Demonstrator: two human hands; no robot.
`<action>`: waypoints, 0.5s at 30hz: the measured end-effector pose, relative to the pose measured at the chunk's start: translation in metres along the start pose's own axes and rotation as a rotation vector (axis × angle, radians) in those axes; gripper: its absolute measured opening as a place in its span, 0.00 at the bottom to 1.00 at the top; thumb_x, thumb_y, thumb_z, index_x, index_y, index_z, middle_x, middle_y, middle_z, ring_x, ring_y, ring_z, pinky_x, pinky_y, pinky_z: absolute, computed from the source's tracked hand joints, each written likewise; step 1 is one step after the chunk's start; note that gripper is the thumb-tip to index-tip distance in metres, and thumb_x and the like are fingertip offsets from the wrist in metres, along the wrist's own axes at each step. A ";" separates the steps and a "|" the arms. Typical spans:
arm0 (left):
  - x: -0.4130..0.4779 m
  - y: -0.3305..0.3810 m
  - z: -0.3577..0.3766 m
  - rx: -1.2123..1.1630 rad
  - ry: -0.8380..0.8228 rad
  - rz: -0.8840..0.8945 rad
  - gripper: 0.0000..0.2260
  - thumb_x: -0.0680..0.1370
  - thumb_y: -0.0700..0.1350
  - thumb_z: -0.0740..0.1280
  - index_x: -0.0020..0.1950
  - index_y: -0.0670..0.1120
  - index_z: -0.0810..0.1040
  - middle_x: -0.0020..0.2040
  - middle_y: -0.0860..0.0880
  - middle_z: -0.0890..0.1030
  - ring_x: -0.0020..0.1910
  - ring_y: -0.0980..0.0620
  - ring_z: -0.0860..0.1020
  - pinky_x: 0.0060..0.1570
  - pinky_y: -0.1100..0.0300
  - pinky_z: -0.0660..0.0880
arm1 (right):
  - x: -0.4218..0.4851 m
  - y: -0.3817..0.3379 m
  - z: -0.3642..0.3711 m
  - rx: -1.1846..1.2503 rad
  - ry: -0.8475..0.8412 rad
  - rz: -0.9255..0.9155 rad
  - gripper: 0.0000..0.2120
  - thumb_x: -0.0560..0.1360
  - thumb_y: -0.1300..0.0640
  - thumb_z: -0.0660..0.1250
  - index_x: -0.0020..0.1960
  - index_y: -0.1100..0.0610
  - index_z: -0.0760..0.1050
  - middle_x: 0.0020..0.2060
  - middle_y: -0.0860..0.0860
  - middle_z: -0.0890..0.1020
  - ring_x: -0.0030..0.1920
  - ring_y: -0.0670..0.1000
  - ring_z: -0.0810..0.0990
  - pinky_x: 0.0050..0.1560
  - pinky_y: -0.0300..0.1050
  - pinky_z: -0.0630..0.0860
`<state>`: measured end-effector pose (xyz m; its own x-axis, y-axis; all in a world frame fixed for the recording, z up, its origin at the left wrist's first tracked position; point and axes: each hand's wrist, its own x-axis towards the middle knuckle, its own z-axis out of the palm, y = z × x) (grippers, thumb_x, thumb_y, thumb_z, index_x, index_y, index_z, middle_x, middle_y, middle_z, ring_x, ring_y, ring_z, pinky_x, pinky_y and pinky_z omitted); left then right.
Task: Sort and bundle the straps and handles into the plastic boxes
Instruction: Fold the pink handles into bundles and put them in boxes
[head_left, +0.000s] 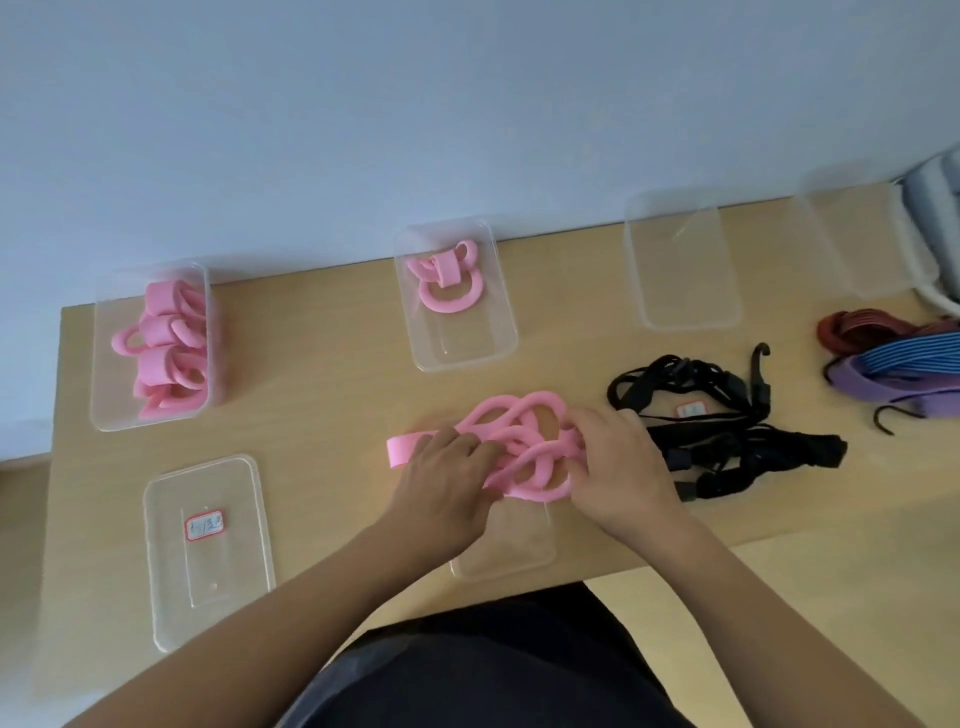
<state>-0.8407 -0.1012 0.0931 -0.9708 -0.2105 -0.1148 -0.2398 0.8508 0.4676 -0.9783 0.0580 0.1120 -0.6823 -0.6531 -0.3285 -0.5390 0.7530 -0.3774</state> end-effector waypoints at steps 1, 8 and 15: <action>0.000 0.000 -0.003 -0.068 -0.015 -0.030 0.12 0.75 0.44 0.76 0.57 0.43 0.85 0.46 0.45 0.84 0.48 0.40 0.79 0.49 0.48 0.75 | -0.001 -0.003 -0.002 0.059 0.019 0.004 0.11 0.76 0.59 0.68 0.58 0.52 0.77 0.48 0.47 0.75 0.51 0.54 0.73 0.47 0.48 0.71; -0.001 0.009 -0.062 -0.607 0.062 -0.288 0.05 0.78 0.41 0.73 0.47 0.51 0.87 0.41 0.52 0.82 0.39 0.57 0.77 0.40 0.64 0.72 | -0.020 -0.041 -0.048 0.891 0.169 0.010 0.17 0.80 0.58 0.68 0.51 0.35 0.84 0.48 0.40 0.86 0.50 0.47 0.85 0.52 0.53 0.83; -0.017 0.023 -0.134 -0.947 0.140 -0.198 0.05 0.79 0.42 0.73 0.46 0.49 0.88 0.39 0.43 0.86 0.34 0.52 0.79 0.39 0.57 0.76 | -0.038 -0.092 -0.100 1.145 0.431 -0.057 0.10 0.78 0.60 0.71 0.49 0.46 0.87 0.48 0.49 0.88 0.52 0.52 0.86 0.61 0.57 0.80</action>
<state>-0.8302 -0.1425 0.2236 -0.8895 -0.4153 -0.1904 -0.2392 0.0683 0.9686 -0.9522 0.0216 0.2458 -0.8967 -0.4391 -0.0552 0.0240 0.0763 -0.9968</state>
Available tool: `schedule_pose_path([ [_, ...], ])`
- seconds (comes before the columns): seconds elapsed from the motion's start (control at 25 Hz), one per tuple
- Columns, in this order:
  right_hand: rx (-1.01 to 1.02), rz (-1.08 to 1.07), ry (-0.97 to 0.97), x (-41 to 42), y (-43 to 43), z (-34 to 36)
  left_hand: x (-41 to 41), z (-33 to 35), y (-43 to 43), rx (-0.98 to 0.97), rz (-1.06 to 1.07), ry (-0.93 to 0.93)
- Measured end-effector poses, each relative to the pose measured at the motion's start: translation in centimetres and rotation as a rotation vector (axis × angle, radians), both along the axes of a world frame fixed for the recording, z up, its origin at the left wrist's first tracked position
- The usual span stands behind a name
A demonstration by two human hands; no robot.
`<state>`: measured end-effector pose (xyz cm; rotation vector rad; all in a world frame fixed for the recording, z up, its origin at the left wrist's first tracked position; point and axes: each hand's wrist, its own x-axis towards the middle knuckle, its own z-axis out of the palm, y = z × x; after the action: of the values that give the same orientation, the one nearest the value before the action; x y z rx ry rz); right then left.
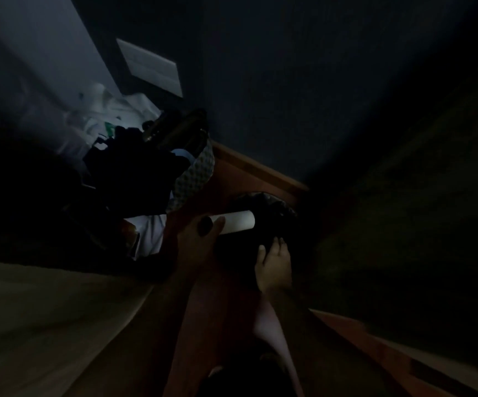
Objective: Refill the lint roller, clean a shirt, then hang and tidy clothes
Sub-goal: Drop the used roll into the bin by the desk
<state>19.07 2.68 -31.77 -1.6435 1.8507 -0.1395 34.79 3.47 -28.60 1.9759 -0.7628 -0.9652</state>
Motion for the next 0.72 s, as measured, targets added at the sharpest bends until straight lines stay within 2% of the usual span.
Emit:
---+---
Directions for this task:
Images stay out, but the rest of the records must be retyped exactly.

Problem solution:
Demonstrator: two human hands; no robot.
`<action>`: waypoints, 0.5s at 30hz: the measured end-effector pose, relative to the pose measured at the chunk's start: translation in metres along the start pose's own axes and rotation as a rotation vector (axis × angle, radians) in those axes; gripper: its absolute measured opening as a place in its span, 0.00 at the bottom to 1.00 at the top; thumb_x, thumb_y, thumb_z, index_x, index_y, index_z, middle_x, middle_y, middle_z, ring_x, ring_y, ring_z, pinky_x, pinky_y, pinky_z: absolute, computed from the source's tracked hand joints, each written likewise; step 1 is one step after the chunk's start; note that gripper is the thumb-tip to index-tip distance in metres, and thumb_x and the like are fingertip offsets from the wrist in metres, along the wrist's own axes at each step. A ";" separates the steps and a "|" the arms. Typical spans:
arm0 (left):
  - x: -0.4130..0.4779 m
  - y: -0.3305..0.3810 m
  - z: -0.3577..0.3766 m
  - rx: -1.2123..1.1630 rad
  - ry: -0.8380..0.8228 rad
  - rz: -0.8840..0.8945 rad
  - gripper: 0.0000..0.2260
  - thumb_x: -0.0680..0.1370
  - thumb_y: -0.0700..0.1350
  - thumb_z: -0.0740..0.1280
  - index_x: -0.0020..0.1950
  - index_y: -0.0670..0.1120
  - index_z: -0.0810..0.1040
  - middle_x: -0.0020..0.2040
  - middle_y: -0.0860..0.0880
  - middle_z: -0.0890..0.1030
  - ring_x: -0.0020..0.1910
  - ring_y: -0.0980..0.0620
  - ring_z: -0.0860..0.1020
  - pinky_x: 0.0060..0.1570
  - pinky_y: -0.1100..0.0300
  - pinky_z: -0.0660..0.0880
arm1 (right):
  - x: -0.4218..0.4851 m
  - y: -0.3817..0.3379 m
  - z: -0.3642..0.3711 m
  - rx: -1.1846..1.2503 rad
  - ry: -0.8475..0.8412 rad
  - rz: -0.9255..0.9155 rad
  - gripper: 0.0000..0.2120
  - thumb_x: -0.0560..0.1360
  - thumb_y: -0.1300..0.0640
  - thumb_z: -0.0660..0.1250
  - index_x: -0.0020..0.1960
  - index_y: -0.1100..0.0610
  - index_z: -0.0760..0.1050
  - middle_x: 0.0020..0.2060
  - middle_y: -0.0860..0.0860
  - middle_z: -0.0890..0.1020
  - ring_x: -0.0030..0.1920
  - ring_y: -0.0670..0.1000
  - ring_z: -0.0810..0.0990
  - pinky_x: 0.0050..0.1560
  - pinky_y: -0.0300..0.1050
  - pinky_z: -0.0630..0.0860
`<state>`: measured end-effector pose (xyz m; its own x-axis, y-axis; all in a world frame fixed for the recording, z up, its origin at the left wrist's first tracked position; point and axes: each hand's wrist, its own x-axis towards the middle knuckle, its own z-axis out of the palm, y = z × x) (grippers, thumb_x, thumb_y, thumb_z, index_x, index_y, index_z, middle_x, middle_y, middle_z, ring_x, ring_y, ring_z, pinky_x, pinky_y and pinky_z omitted); left then right.
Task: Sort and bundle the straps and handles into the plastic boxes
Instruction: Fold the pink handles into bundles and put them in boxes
[head_left, +0.000s] 
<state>-0.8407 -0.1012 0.0931 -0.9708 -0.2105 -0.1148 -0.2398 0.8508 0.4676 -0.9783 0.0580 0.1120 -0.6823 -0.6531 -0.3285 -0.5390 0.7530 -0.3774</state> end-effector waypoints at steps 1, 8 and 15: <action>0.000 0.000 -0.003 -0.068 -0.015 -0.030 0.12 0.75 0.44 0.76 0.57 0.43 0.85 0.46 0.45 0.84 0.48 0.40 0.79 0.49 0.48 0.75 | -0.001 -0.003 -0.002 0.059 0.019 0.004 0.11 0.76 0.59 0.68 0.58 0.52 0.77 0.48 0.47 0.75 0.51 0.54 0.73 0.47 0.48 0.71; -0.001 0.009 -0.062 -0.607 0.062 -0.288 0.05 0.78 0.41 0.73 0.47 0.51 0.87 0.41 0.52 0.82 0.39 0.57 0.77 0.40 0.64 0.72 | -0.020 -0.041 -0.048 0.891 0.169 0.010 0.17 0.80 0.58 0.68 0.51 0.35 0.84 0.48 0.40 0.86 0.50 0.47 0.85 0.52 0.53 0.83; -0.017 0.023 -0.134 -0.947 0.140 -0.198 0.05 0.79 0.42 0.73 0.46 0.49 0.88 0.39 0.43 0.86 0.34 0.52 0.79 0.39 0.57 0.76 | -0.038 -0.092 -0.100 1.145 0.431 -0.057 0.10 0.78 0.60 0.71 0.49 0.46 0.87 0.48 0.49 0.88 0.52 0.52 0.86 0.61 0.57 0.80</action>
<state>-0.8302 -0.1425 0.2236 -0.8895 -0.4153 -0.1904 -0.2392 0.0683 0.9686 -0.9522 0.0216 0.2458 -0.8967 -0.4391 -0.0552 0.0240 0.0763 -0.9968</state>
Available tool: `schedule_pose_path([ [_, ...], ])`
- seconds (comes before the columns): seconds elapsed from the motion's start (control at 25 Hz), one per tuple
- Columns, in this order:
  right_hand: rx (-1.01 to 1.02), rz (-1.08 to 1.07), ry (-0.97 to 0.97), x (-41 to 42), y (-43 to 43), z (-34 to 36)
  left_hand: x (-41 to 41), z (-33 to 35), y (-43 to 43), rx (-0.98 to 0.97), rz (-1.06 to 1.07), ry (-0.93 to 0.93)
- Measured end-effector poses, each relative to the pose measured at the motion's start: translation in centimetres and rotation as a rotation vector (axis × angle, radians), both along the axes of a world frame fixed for the recording, z up, its origin at the left wrist's first tracked position
- The usual span stands behind a name
A demonstration by two human hands; no robot.
`<state>`: measured end-effector pose (xyz cm; rotation vector rad; all in a world frame fixed for the recording, z up, its origin at the left wrist's first tracked position; point and axes: each hand's wrist, its own x-axis towards the middle knuckle, its own z-axis out of the palm, y = z × x; after the action: of the values that give the same orientation, the one nearest the value before the action; x y z rx ry rz); right then left.
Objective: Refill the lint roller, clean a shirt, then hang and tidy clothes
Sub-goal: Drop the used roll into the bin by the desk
<state>19.07 2.68 -31.77 -1.6435 1.8507 -0.1395 34.79 3.47 -28.60 1.9759 -0.7628 -0.9652</state>
Motion for the next 0.72 s, as measured, targets added at the sharpest bends until straight lines stay within 2% of the usual span.
Emit:

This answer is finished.